● AVAILABLE DATA:
[Start of Attachment]
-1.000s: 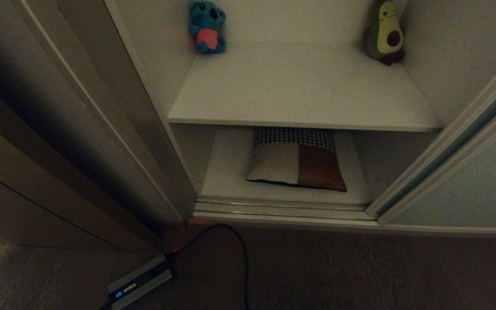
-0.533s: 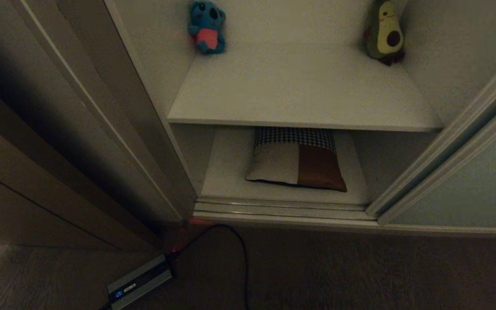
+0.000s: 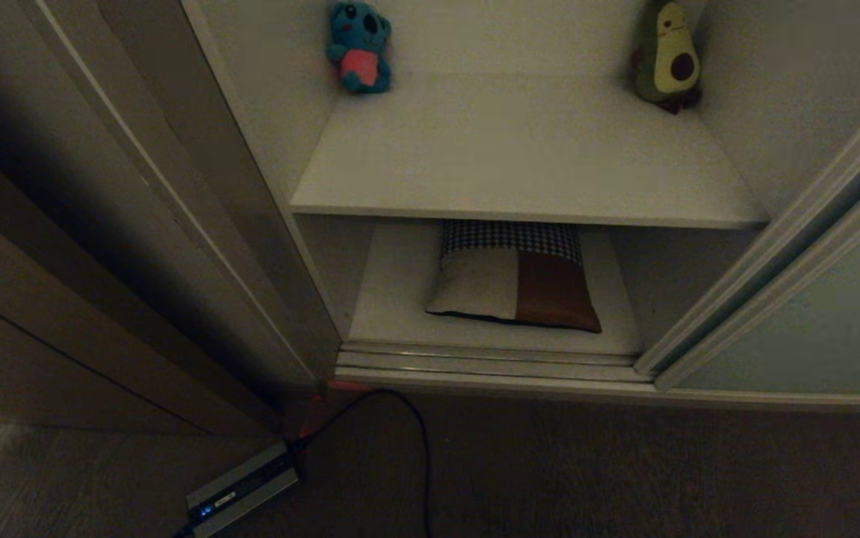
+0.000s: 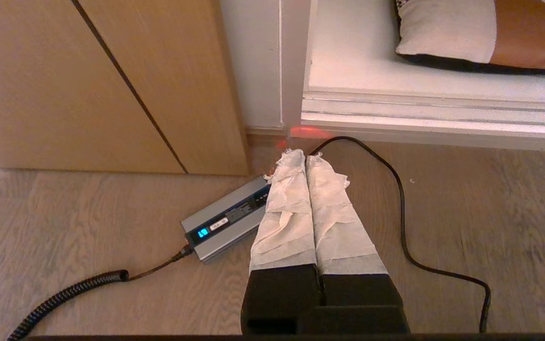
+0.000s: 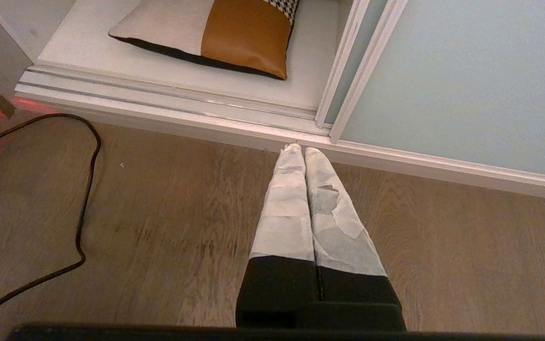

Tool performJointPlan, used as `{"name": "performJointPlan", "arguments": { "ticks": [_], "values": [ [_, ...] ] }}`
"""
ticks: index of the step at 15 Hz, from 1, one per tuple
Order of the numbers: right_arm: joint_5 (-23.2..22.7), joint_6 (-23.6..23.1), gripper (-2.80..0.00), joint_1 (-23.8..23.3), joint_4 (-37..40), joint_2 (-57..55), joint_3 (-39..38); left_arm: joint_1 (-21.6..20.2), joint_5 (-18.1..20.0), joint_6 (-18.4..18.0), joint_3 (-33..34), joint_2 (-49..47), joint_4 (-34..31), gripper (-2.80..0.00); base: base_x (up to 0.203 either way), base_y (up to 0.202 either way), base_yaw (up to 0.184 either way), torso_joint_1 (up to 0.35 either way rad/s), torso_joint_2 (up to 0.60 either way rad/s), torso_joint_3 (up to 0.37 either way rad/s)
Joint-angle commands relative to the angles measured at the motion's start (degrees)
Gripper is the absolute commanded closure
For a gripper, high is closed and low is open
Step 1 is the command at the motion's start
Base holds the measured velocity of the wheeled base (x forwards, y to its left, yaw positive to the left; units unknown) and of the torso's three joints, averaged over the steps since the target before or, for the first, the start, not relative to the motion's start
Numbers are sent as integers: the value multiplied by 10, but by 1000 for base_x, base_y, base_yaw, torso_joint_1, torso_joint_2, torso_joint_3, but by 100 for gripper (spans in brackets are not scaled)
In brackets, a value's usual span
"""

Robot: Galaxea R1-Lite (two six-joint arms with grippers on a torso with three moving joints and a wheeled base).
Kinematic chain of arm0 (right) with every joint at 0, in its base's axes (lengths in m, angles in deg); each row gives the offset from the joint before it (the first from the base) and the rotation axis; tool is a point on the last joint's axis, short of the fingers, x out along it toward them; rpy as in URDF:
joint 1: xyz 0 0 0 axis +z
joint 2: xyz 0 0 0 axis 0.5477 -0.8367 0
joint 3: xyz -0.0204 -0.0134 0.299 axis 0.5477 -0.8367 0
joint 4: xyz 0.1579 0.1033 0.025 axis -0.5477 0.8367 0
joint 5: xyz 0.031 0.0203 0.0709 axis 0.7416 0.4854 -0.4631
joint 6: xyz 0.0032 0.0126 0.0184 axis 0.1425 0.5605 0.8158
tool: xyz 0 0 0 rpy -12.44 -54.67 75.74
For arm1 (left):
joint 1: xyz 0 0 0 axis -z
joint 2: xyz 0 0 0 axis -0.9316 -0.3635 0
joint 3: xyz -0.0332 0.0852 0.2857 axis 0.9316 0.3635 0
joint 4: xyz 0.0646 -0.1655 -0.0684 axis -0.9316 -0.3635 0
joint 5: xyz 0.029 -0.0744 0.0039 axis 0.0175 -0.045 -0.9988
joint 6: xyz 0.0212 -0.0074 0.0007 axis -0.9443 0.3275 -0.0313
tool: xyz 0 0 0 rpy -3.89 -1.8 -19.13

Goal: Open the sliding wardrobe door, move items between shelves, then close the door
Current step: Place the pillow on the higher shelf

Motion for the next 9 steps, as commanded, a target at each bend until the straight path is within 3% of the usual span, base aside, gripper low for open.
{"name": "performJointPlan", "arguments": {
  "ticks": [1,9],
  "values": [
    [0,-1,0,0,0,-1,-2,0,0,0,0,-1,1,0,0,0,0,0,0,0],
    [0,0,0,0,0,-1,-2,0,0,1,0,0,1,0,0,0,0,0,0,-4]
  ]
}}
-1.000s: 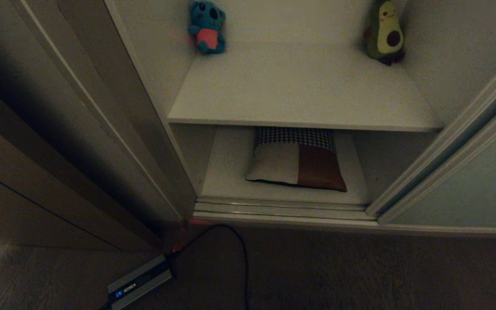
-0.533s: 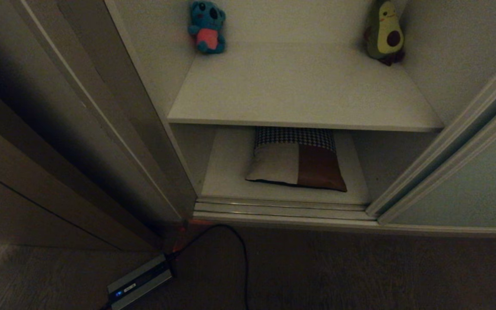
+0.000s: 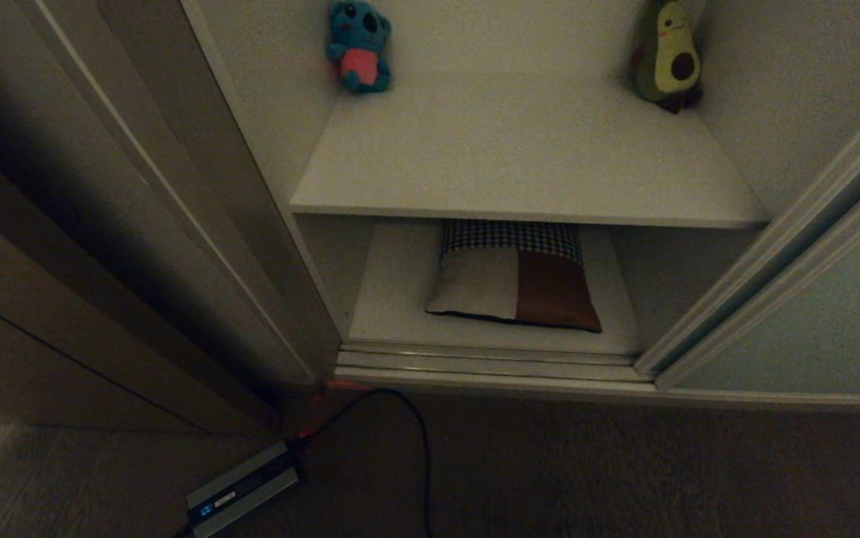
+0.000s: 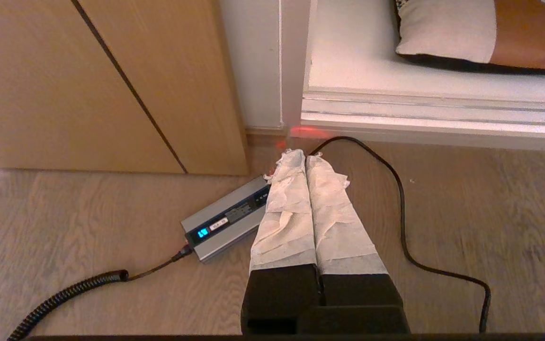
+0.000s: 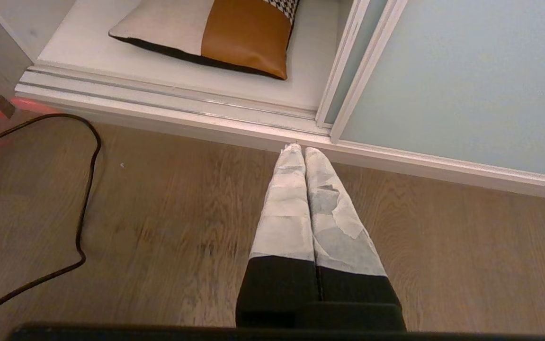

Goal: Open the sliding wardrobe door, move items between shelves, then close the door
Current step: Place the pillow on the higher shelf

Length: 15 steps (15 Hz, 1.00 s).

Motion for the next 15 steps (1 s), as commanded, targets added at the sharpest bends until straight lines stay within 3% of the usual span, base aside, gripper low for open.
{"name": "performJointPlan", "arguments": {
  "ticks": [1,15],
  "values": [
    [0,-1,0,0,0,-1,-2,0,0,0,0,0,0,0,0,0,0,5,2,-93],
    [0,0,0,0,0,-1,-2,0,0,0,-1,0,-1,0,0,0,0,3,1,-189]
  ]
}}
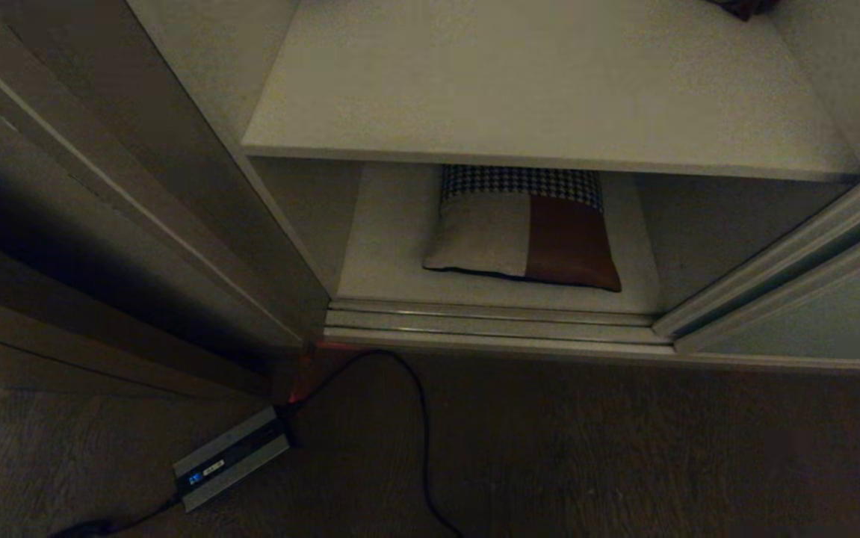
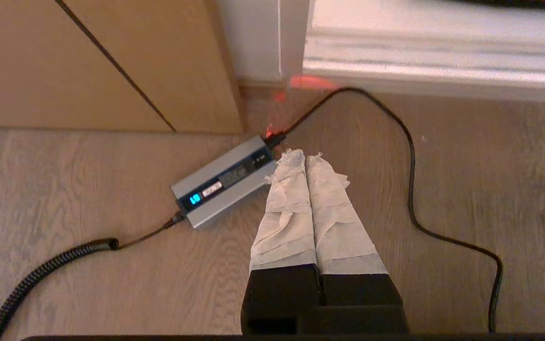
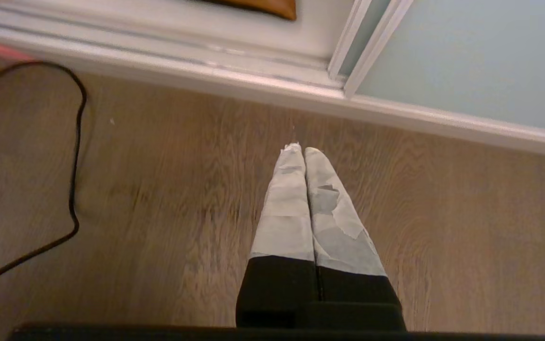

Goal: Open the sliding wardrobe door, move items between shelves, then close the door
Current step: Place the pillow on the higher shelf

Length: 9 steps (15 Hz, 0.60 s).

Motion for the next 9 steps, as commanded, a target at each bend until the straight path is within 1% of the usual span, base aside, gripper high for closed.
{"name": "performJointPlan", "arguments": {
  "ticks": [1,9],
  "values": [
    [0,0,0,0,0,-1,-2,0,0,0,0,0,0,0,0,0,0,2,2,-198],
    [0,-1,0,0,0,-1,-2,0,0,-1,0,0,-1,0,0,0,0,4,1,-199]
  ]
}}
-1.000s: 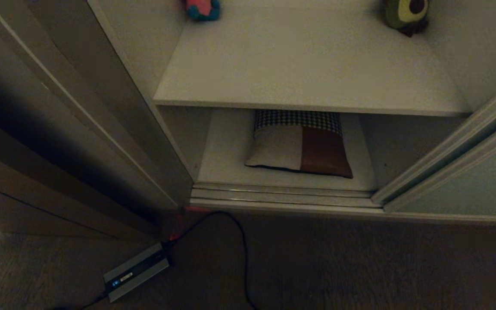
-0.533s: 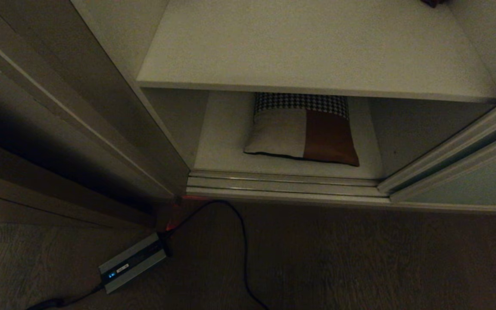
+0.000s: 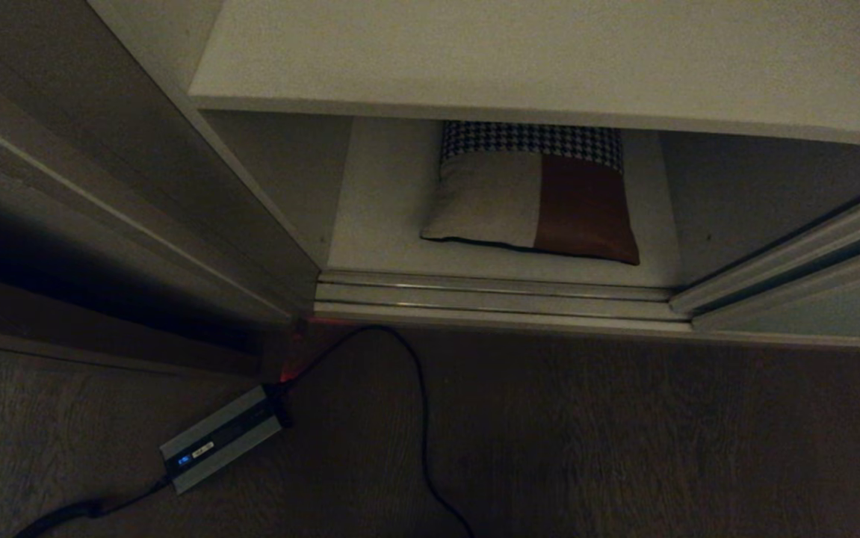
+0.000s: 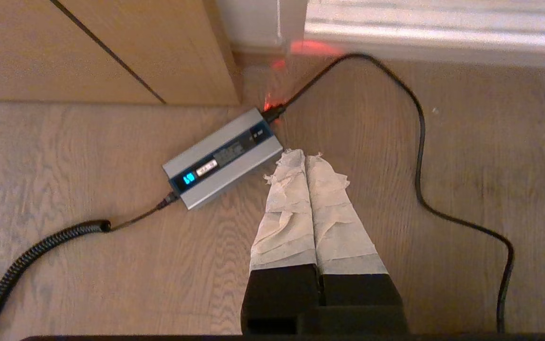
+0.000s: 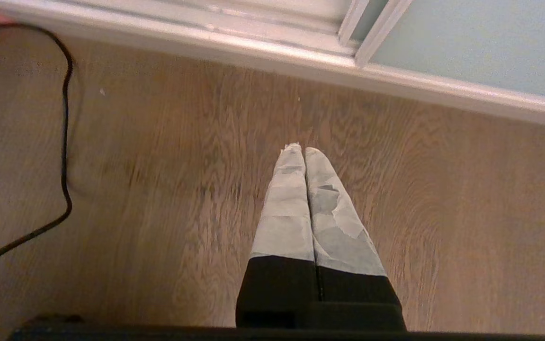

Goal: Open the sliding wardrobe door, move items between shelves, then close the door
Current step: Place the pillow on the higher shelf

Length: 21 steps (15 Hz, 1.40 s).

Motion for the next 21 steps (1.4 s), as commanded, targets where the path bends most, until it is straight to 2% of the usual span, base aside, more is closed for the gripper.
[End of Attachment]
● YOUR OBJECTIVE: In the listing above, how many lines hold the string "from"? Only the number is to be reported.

● SOLUTION TO THE PROBLEM: 2